* **Brief**: Two lines in the data below mark the range: the one with "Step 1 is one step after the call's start" and the one with "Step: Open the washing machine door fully". Return both, along with every line between them, exactly.

* **Excerpted data**:
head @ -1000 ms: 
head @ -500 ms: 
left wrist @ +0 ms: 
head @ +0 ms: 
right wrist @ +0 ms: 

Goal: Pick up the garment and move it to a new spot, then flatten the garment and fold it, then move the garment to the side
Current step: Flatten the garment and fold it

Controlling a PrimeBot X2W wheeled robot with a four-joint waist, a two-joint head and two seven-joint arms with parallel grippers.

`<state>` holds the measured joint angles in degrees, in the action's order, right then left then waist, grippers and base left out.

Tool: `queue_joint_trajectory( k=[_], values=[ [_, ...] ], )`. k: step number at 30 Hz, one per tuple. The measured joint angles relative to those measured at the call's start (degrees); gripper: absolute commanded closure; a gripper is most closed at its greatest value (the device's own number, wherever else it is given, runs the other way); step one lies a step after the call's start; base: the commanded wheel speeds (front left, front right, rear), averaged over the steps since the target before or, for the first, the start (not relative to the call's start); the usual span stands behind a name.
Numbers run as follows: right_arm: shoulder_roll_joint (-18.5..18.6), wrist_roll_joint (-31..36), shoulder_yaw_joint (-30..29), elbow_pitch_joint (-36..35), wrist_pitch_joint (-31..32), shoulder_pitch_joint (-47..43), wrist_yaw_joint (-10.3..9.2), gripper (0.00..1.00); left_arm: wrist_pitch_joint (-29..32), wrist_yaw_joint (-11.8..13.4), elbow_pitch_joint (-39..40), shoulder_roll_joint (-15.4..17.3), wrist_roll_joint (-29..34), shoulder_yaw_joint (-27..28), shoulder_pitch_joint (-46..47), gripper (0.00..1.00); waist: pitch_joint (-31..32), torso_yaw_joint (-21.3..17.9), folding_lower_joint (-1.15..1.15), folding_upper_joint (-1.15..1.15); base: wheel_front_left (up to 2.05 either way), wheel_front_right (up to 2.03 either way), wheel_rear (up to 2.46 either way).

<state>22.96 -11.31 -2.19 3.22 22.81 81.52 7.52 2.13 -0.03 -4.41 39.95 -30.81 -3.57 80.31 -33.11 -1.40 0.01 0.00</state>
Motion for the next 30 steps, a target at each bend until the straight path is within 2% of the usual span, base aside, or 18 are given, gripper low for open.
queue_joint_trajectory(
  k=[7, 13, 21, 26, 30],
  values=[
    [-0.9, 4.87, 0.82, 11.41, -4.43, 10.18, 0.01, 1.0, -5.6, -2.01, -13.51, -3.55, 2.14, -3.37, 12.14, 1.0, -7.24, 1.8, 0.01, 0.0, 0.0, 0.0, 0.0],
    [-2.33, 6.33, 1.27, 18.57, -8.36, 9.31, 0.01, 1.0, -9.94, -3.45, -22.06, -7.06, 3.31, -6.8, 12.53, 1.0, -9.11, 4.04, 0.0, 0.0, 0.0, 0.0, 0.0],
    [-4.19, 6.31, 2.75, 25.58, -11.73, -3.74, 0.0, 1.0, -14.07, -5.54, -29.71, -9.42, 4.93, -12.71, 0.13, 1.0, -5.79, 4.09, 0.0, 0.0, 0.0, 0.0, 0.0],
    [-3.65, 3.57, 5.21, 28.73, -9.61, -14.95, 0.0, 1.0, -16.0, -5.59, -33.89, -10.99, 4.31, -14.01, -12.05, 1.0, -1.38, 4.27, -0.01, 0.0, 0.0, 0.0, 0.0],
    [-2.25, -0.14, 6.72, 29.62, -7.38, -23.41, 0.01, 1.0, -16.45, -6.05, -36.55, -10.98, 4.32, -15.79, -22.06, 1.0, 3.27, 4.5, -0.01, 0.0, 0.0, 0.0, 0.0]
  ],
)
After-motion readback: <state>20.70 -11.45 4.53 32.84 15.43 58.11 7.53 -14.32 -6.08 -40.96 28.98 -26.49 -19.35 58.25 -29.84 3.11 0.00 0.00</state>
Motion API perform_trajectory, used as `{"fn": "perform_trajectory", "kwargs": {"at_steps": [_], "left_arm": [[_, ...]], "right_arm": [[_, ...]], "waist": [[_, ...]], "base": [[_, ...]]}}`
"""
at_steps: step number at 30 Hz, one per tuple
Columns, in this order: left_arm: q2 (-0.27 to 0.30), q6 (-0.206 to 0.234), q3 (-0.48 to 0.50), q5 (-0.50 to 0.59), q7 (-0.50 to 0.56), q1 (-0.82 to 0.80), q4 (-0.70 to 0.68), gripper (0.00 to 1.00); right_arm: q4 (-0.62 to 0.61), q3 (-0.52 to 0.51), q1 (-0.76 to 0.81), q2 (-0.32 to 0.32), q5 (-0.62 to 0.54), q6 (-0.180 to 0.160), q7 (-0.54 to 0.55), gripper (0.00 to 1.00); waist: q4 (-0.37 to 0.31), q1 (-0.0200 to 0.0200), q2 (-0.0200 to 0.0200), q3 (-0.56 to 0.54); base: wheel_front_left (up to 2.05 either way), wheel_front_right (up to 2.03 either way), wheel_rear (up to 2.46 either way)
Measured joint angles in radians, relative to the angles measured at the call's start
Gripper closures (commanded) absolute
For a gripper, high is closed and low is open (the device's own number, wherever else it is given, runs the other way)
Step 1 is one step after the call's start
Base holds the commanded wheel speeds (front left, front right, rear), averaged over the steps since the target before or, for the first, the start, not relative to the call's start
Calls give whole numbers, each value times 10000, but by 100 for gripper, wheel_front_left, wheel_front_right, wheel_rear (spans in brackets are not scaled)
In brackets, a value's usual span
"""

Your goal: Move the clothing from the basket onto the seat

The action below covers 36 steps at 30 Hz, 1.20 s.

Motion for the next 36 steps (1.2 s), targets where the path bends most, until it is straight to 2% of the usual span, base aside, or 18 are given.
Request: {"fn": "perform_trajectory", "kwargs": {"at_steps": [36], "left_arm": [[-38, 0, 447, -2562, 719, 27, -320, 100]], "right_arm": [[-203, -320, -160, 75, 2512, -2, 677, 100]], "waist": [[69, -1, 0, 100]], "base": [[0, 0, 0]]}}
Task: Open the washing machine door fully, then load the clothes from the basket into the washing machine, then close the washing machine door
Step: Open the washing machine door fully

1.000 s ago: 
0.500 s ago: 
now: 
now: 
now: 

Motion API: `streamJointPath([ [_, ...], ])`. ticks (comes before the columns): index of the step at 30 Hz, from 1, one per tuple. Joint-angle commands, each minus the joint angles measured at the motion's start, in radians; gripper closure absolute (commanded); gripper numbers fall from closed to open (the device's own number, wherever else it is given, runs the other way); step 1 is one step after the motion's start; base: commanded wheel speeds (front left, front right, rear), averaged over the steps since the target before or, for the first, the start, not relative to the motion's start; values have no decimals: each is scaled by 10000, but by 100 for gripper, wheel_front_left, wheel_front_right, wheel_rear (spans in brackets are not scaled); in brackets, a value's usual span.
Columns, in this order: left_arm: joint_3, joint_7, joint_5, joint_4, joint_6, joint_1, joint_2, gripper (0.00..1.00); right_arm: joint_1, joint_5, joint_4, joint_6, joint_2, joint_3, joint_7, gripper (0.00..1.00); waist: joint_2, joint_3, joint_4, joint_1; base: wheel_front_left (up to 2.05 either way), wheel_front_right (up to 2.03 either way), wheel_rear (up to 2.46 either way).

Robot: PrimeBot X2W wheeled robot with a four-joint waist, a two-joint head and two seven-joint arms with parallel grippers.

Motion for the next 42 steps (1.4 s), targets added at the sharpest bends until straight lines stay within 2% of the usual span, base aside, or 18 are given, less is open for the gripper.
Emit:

* **Exercise result**:
Step 1 is one step after the call's start
Base holds the commanded wheel speeds (front left, front right, rear), averaged over the steps since the target before or, for the first, the start, not relative to the call's start
Calls give whole numbers, each value times 10000, but by 100 for gripper, wheel_front_left, wheel_front_right, wheel_rear (spans in brackets are not scaled)
In brackets, a value's usual span
"""

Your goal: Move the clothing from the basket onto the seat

The action below covers 36 steps at 30 Hz, 1.20 s.

Motion for the next 36 steps (1.2 s), targets where the path bends most, until it is straight to 2% of the usual span, base aside, or 18 are given.
Request: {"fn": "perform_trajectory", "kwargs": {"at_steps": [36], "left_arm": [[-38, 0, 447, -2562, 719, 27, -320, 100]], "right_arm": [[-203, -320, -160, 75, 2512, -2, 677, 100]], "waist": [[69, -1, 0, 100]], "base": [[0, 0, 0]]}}
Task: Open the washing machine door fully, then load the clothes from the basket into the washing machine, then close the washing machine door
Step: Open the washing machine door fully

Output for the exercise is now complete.